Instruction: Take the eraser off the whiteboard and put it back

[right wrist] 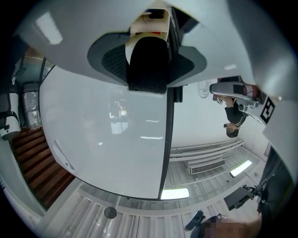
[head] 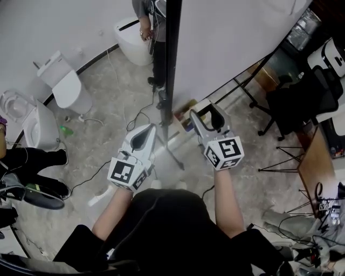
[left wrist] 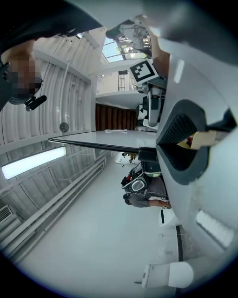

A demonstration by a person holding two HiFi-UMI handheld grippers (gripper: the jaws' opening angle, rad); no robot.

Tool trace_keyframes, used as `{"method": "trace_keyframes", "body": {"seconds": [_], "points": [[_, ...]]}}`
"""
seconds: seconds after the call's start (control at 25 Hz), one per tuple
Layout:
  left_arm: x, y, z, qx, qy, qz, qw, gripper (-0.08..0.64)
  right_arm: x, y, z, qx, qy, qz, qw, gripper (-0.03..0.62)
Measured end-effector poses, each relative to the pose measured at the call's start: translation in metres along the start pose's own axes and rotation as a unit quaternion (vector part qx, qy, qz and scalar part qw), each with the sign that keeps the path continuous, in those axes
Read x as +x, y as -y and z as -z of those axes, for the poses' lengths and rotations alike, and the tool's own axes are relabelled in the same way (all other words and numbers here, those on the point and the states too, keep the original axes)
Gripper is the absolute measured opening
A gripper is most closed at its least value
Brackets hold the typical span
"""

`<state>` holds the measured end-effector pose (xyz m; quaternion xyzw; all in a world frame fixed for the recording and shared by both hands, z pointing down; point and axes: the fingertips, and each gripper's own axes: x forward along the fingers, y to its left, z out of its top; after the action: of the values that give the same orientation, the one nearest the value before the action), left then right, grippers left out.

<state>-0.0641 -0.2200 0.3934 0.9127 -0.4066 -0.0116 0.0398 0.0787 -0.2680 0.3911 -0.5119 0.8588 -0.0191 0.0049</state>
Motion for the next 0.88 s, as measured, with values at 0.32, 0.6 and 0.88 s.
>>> {"method": "trace_keyframes", "body": {"seconds": [0.32, 0.6, 0.88], "points": [[-0.004, -0.011, 0.009, -0.004, -0.003, -0.020, 0.9998, 0.005, 0.029, 0.004, 0.026, 0.000, -0.014, -0.008, 1.000, 0.256], [-0.006, -0.015, 0.012, -0.006, -0.006, -0.029, 0.9995, 0.005, 0.041, 0.007, 0.045, 0.000, -0.029, -0.008, 1.000, 0.256], [-0.006, -0.022, 0.014, -0.009, -0.015, -0.040, 0.9991, 0.005, 0.052, 0.003, 0.065, -0.002, -0.051, -0.011, 0.999, 0.258]]}}
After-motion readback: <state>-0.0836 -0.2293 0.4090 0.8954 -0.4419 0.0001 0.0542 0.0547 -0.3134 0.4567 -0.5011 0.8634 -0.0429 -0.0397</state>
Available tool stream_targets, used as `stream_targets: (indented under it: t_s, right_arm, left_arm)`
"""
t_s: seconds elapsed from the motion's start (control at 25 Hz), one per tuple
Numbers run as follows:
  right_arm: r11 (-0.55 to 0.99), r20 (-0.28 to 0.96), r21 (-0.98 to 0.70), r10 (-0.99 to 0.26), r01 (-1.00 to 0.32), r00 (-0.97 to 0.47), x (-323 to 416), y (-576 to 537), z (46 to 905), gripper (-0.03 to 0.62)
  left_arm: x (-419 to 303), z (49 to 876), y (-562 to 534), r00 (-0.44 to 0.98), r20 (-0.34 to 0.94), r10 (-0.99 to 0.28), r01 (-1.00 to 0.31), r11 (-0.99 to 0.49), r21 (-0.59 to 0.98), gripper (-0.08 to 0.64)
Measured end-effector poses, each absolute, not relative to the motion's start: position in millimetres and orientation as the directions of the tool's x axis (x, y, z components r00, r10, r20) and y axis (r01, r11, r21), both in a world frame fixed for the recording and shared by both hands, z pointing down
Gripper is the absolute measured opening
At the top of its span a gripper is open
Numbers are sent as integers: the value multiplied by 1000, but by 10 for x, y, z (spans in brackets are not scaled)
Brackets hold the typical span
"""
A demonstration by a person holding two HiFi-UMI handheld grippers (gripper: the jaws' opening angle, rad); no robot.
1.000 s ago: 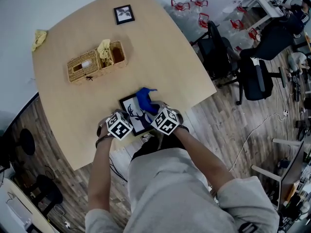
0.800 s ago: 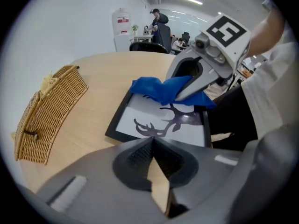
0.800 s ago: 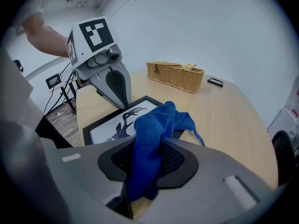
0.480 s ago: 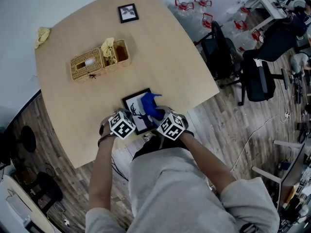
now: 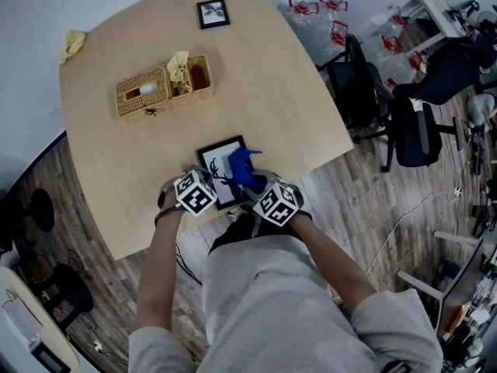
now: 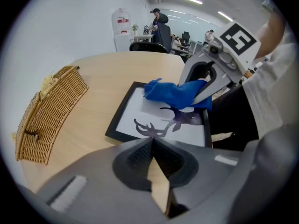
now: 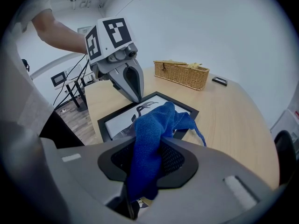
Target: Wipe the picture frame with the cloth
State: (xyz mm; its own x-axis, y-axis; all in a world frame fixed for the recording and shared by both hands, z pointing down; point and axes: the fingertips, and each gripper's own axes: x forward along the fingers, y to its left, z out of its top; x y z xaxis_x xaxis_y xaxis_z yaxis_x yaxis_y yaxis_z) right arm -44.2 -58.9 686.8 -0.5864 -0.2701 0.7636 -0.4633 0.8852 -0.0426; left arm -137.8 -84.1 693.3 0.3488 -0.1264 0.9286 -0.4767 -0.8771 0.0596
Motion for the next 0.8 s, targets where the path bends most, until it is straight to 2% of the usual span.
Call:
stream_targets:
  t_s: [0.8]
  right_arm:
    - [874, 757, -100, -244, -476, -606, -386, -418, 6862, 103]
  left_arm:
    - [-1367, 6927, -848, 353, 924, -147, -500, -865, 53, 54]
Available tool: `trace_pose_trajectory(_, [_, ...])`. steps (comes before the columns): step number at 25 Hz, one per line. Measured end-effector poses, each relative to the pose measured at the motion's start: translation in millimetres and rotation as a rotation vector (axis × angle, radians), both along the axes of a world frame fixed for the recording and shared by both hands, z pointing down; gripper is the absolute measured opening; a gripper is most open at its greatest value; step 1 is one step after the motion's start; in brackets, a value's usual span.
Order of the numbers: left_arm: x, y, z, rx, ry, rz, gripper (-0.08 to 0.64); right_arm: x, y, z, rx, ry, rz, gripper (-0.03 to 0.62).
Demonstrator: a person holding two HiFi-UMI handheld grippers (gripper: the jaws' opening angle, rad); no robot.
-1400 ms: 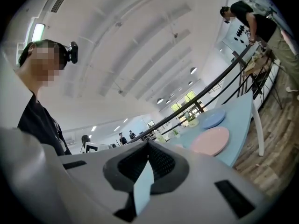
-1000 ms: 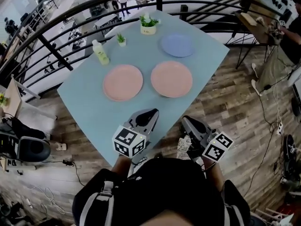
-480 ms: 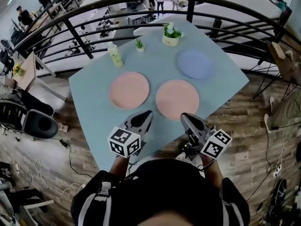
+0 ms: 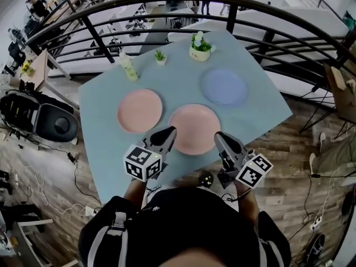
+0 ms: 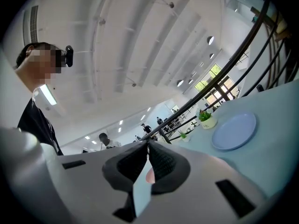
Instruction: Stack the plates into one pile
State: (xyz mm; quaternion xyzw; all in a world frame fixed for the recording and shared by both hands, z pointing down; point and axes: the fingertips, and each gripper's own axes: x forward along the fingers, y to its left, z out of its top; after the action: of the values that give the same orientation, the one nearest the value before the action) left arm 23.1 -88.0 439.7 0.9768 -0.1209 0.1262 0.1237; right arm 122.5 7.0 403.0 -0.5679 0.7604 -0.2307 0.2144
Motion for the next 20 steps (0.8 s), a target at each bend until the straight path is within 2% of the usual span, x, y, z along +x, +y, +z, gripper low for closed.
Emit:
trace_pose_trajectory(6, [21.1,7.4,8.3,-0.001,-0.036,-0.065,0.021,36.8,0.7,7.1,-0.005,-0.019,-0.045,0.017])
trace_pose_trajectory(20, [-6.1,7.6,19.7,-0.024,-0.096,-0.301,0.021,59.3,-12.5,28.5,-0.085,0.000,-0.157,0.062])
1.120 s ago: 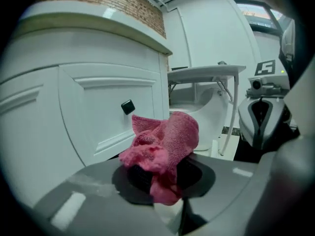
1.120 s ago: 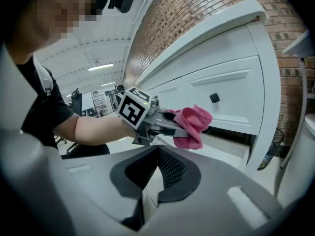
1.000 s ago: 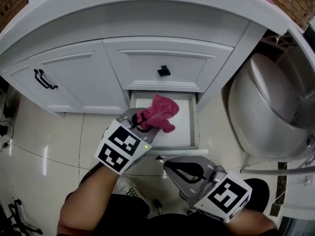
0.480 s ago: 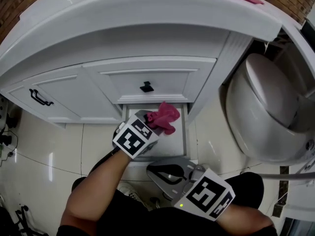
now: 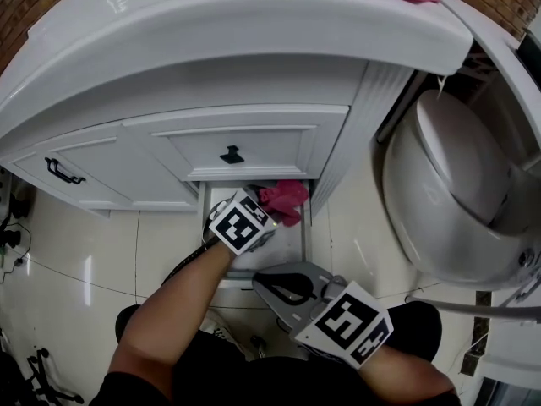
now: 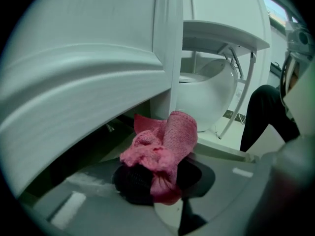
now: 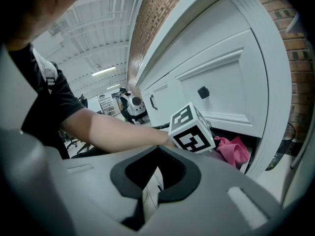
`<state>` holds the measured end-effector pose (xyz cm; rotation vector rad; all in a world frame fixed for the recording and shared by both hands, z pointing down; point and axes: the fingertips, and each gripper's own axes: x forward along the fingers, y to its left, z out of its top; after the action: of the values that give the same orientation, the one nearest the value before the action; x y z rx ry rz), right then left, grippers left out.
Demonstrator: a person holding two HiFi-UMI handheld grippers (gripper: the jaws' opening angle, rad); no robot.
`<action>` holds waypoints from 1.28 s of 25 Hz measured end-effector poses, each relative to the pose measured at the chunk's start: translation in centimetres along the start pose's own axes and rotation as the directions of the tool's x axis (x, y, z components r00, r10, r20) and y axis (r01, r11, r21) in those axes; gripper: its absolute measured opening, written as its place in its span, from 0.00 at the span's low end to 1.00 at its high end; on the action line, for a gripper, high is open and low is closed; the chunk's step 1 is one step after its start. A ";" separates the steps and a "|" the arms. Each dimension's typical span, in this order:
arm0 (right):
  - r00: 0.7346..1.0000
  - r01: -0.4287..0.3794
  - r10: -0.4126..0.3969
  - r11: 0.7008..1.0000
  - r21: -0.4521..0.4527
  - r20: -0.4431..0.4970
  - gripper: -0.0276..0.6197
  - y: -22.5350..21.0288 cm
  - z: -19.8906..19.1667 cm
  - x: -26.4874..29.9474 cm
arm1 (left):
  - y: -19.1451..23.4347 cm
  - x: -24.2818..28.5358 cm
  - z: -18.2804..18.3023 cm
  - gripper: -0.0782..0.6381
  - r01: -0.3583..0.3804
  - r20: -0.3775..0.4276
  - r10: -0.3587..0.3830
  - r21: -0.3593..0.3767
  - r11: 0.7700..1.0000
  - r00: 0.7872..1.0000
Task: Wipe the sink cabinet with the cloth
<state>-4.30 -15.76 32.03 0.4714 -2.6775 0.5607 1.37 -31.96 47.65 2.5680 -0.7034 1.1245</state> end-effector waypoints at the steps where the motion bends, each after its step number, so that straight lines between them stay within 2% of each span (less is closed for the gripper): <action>1: 1.000 -0.001 0.001 1.000 0.001 -0.004 0.05 -0.2 -0.1 0.0 | 0.2 0.3 -0.1 0.24 -0.002 -0.014 0.002 0.008 1.000 1.000; 4: 1.000 -0.012 0.012 1.000 0.006 -0.016 0.05 -0.4 -0.4 0.2 | 0.4 1.0 -0.6 0.24 -0.008 -0.051 0.010 0.024 1.000 0.999; 8: 0.999 -0.022 0.022 1.000 -0.015 -0.028 0.05 -0.7 -0.5 0.3 | 1.0 1.0 -0.8 0.24 -0.014 -0.060 0.014 0.014 1.000 0.998; 13: 0.998 -0.046 0.045 0.999 -0.022 -0.033 0.05 -0.8 -0.8 0.5 | 2.3 -0.4 -2.1 0.24 -0.064 -0.083 0.060 -0.045 0.997 0.995; 17: 0.998 -0.060 0.059 0.998 -0.038 -0.026 0.05 -0.7 0.0 0.1 | 3.8 -2.3 -3.8 0.24 -0.117 -0.091 0.107 -0.106 0.988 0.990; 20: 0.998 -0.061 0.060 0.997 -0.044 -0.027 0.05 -0.7 0.2 0.1 | 4.9 -3.9 -4.9 0.24 -0.160 -0.100 0.148 -0.125 0.979 0.984; 32: 0.999 -0.023 0.023 1.000 -0.003 -0.031 0.05 -1.9 -0.7 0.4 | 7.6 -8.2 -7.7 0.24 -0.269 -0.159 0.249 -0.122 0.955 0.955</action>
<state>-3.70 -17.16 33.35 0.4275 -2.6568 0.5653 -12.16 -32.63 46.96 2.2981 -1.0688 1.2693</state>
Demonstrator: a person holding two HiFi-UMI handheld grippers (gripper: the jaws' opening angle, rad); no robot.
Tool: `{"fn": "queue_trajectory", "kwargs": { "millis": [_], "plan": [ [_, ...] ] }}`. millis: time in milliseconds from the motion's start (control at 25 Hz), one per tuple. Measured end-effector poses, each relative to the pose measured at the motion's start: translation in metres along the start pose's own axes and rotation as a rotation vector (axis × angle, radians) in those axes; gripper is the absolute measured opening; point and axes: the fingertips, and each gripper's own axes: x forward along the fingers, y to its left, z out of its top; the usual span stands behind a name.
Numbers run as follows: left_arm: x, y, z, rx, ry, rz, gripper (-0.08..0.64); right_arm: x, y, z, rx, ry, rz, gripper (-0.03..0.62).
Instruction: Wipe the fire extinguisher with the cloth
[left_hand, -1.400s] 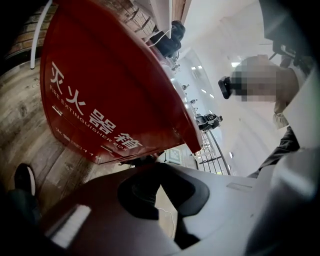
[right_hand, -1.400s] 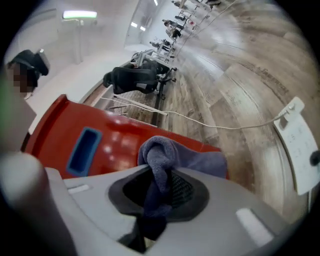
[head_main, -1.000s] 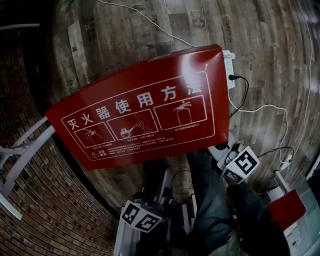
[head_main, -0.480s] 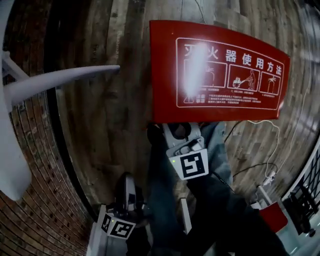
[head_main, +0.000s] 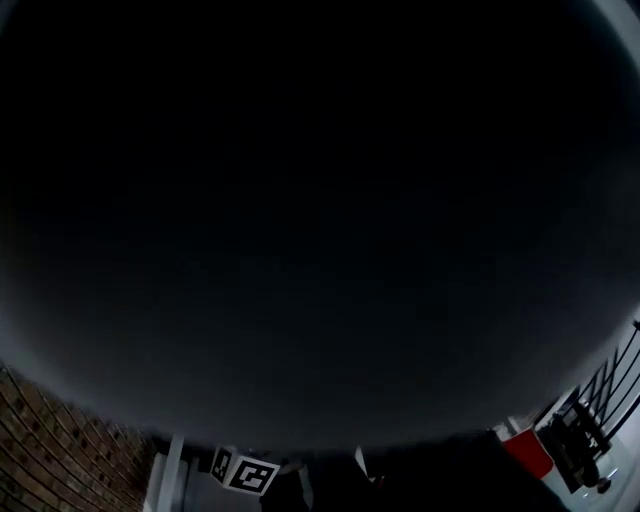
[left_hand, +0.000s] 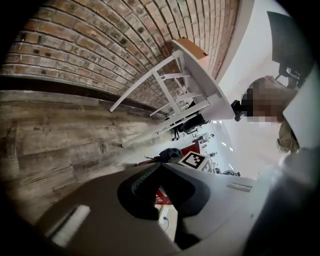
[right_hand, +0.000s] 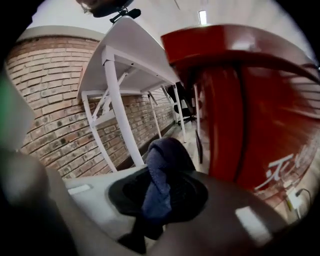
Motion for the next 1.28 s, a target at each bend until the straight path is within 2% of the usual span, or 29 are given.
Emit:
{"fn": "queue_trajectory", "kwargs": {
  "millis": [160, 280, 560, 720, 840, 920, 1000, 1120, 1200, 1280],
  "plan": [
    [0.006, -0.005, 0.011, 0.024, -0.008, -0.010, 0.005, 0.005, 0.008, 0.013, 0.034, -0.030, -0.051, 0.066],
    [0.012, -0.014, 0.017, 0.034, -0.006, -0.026, 0.005, -0.007, 0.009, 0.025, 0.035, -0.082, -0.026, 0.066],
    [0.033, -0.026, 0.010, 0.053, 0.022, -0.054, 0.005, -0.058, -0.048, 0.032, -0.045, -0.045, -0.081, 0.066],
    [0.037, -0.034, 0.001, 0.069, 0.055, -0.061, 0.005, -0.081, -0.064, 0.042, -0.111, -0.043, -0.050, 0.066],
    [0.047, -0.053, -0.003, 0.139, 0.086, -0.081, 0.005, -0.102, -0.062, 0.054, -0.161, -0.040, 0.017, 0.066],
    [0.057, -0.070, -0.006, 0.218, 0.113, -0.105, 0.005, -0.123, -0.062, 0.064, -0.200, -0.035, 0.075, 0.066],
    [0.069, -0.088, -0.009, 0.293, 0.133, -0.127, 0.005, -0.149, -0.073, 0.075, -0.258, -0.031, 0.095, 0.066],
    [0.089, -0.112, -0.015, 0.362, 0.142, -0.164, 0.005, -0.173, -0.119, 0.102, -0.364, -0.020, 0.020, 0.066],
    [0.099, -0.124, -0.022, 0.377, 0.145, -0.185, 0.005, -0.171, -0.147, 0.118, -0.431, 0.003, -0.034, 0.066],
    [0.105, -0.133, -0.032, 0.369, 0.155, -0.200, 0.005, -0.159, -0.154, 0.129, -0.422, 0.013, -0.033, 0.066]
  ]
}}
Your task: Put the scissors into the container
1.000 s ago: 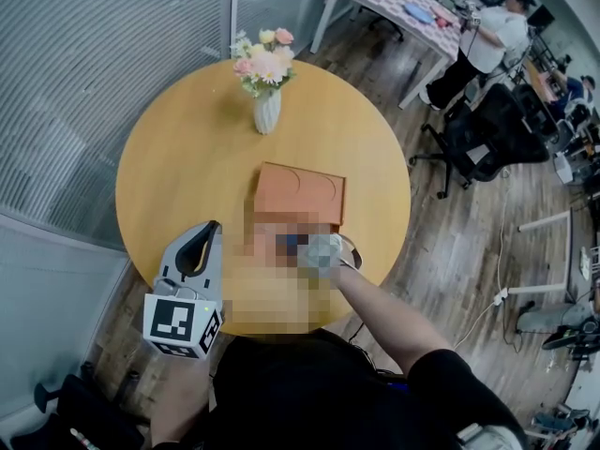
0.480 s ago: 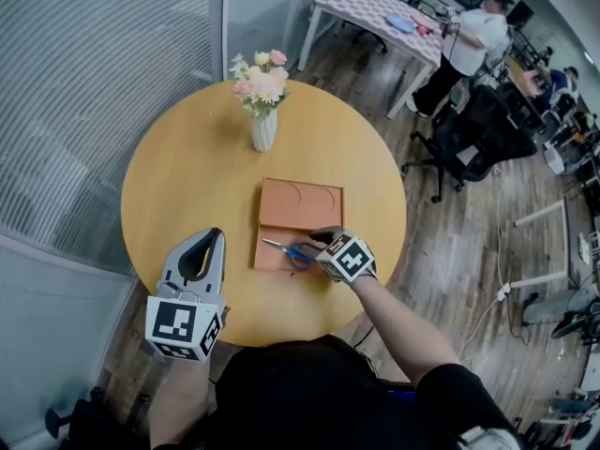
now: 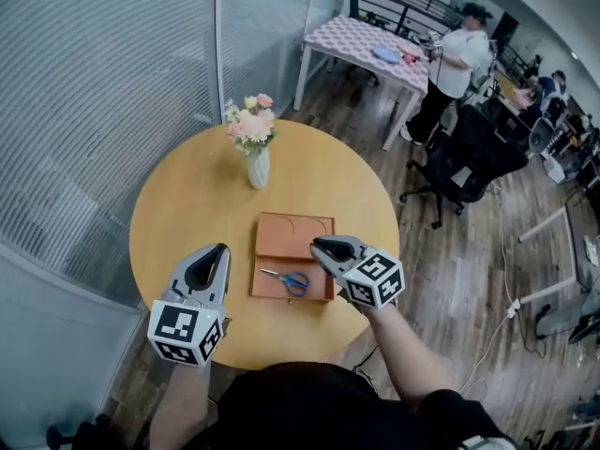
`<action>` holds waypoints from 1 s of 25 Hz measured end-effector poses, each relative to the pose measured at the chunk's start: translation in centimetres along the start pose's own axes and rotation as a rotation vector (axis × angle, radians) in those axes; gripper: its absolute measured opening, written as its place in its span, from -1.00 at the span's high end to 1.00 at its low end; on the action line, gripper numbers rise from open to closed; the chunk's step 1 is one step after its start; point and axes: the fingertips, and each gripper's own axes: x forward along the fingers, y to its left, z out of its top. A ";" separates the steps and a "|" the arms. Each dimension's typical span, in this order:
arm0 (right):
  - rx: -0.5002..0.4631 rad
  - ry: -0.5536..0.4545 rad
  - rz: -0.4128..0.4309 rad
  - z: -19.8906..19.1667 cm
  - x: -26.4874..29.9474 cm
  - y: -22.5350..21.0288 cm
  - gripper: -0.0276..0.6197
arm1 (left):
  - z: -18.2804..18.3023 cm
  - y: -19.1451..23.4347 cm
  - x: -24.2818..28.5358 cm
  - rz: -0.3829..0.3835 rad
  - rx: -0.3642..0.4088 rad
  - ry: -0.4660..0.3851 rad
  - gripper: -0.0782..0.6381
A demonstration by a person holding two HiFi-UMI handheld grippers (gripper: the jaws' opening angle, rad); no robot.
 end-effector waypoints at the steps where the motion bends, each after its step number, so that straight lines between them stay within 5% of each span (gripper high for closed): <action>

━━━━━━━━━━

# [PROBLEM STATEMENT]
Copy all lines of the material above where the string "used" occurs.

# [SOLUTION TO THIS TASK]
Tool trace_keyframes, used as `{"method": "trace_keyframes", "body": {"seconds": [_], "points": [[_, ...]]}}`
Available tool stream_targets, used as `stream_targets: (indented under it: t_s, right_arm, left_arm)`

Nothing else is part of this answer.